Try it: Find the lines holding the string "what" in the data, then copy all of them.

Source data:

•••••

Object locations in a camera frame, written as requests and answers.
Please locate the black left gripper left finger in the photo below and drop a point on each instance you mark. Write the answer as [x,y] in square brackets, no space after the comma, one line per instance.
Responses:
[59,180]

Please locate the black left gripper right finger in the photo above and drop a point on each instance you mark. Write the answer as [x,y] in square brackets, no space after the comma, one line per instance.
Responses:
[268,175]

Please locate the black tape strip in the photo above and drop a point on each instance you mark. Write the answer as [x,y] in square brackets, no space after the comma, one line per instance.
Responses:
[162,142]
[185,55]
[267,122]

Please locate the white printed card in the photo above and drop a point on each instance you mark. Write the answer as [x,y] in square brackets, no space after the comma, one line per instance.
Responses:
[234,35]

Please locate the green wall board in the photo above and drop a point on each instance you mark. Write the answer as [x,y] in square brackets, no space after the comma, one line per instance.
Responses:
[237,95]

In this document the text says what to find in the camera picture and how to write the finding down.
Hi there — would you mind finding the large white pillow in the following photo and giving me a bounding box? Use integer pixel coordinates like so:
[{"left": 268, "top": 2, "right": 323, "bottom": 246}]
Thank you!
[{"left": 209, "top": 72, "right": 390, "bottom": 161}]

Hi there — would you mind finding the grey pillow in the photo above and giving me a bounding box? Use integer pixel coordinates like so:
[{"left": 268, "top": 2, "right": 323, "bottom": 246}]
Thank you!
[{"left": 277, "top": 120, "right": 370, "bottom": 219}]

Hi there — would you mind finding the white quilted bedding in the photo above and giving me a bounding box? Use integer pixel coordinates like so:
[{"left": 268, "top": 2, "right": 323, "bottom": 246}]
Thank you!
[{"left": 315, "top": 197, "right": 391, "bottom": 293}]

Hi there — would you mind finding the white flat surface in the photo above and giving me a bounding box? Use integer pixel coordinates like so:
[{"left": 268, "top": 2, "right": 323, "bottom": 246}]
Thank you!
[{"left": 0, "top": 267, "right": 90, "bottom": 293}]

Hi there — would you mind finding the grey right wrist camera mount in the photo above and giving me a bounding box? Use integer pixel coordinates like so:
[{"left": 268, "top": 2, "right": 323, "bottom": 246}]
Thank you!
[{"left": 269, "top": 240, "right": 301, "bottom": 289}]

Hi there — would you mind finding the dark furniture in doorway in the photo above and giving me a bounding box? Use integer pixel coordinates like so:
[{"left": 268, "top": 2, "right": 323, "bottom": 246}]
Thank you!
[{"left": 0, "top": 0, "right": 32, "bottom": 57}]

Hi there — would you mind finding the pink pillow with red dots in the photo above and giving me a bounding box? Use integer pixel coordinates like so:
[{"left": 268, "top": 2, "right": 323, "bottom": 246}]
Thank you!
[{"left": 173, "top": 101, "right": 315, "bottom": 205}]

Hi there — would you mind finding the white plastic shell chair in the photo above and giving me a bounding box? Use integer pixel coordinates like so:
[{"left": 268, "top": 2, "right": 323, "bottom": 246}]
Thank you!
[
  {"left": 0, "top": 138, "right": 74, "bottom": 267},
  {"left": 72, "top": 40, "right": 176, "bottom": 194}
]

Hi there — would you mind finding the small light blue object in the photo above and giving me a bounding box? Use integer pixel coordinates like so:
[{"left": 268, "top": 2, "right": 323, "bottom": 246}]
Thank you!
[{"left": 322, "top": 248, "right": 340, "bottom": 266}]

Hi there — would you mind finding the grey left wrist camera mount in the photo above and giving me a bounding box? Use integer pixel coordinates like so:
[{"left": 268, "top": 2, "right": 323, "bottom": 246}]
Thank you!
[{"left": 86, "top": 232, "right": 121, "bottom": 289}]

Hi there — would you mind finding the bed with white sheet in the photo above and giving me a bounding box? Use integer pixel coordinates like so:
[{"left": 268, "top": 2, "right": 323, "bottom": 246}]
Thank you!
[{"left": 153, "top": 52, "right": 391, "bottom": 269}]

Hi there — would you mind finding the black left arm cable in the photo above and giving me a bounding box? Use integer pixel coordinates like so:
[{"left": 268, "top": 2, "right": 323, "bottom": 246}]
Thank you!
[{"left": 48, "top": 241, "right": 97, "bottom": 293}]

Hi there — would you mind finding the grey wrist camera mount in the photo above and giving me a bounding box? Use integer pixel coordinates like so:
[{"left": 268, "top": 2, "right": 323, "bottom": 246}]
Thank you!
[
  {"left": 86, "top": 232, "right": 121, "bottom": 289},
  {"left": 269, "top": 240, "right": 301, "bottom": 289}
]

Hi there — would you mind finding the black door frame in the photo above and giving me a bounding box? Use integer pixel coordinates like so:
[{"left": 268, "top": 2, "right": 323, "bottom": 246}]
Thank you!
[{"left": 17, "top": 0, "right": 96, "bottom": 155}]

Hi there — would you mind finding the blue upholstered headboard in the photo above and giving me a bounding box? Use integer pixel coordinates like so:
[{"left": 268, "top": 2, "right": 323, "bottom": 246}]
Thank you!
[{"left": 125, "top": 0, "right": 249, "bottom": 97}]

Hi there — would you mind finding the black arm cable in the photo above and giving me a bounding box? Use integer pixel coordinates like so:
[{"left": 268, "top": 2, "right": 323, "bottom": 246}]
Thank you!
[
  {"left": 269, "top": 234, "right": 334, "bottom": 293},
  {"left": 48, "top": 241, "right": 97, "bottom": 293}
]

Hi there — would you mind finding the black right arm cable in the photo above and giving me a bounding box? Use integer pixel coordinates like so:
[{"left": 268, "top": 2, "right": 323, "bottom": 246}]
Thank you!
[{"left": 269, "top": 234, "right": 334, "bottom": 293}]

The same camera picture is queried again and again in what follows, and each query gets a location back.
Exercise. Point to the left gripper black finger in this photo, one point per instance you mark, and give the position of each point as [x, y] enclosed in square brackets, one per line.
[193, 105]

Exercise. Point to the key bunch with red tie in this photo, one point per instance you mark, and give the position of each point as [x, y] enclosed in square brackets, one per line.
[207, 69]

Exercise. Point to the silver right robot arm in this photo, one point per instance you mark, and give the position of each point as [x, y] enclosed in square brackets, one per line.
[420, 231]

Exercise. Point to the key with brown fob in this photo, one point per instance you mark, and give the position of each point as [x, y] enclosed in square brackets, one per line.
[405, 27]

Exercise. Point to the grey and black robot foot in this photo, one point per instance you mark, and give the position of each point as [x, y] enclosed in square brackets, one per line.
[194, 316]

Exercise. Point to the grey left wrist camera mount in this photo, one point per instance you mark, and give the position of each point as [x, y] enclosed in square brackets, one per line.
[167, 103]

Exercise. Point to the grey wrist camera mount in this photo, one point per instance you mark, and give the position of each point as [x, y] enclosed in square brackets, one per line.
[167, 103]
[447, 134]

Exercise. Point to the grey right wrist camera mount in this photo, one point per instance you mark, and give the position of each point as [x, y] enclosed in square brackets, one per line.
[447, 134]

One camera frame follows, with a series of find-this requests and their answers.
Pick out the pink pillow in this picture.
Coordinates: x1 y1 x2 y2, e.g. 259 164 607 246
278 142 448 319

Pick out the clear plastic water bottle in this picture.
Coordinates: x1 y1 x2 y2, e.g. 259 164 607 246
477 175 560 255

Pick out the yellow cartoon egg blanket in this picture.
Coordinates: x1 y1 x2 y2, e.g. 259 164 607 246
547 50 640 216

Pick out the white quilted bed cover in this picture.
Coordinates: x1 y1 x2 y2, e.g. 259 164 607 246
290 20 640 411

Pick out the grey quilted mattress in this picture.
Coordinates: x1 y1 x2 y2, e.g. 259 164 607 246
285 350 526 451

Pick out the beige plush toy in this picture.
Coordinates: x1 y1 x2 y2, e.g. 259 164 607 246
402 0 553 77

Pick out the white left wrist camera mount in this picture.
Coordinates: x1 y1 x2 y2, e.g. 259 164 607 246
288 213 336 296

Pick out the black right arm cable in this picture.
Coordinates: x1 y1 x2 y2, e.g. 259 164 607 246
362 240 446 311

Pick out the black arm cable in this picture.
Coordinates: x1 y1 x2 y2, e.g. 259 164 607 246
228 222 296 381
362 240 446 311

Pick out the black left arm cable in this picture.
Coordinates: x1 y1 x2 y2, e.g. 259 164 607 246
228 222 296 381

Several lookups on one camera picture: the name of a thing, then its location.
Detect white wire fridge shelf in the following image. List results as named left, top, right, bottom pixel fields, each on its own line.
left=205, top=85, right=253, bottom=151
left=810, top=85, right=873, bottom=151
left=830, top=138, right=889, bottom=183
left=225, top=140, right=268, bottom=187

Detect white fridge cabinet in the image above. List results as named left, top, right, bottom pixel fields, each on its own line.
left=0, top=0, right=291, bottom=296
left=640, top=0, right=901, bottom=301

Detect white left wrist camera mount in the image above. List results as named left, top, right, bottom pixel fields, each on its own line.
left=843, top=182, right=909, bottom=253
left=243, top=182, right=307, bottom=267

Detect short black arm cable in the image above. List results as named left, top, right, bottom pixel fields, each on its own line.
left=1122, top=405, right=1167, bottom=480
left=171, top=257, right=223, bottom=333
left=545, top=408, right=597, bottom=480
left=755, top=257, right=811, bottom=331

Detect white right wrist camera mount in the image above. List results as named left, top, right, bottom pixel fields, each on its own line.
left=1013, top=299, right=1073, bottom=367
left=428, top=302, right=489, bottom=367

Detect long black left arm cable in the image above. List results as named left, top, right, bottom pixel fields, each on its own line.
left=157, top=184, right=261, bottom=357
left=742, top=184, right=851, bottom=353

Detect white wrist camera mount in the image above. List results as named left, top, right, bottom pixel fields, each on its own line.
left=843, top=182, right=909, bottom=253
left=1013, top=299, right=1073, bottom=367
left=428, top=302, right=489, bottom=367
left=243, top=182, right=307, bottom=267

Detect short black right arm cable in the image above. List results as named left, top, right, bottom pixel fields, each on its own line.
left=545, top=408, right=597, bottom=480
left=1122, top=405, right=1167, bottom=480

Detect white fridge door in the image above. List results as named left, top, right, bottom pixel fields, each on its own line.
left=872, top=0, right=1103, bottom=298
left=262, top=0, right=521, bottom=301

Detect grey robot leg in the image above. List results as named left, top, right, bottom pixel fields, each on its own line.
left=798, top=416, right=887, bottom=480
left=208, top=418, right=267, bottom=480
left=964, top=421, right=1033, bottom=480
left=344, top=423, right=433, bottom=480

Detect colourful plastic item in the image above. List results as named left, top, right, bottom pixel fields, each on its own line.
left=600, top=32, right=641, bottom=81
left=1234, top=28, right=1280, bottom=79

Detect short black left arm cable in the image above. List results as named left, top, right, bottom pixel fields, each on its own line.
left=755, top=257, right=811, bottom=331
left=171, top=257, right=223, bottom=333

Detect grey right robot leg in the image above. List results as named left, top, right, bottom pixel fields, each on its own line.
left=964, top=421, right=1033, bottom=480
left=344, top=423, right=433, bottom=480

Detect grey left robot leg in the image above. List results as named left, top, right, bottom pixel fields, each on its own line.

•••••

Solution to this task:
In this document the text says what to find in the camera picture and how to write the finding down.
The same camera picture is queried again and again in what follows, and each query gets a location back.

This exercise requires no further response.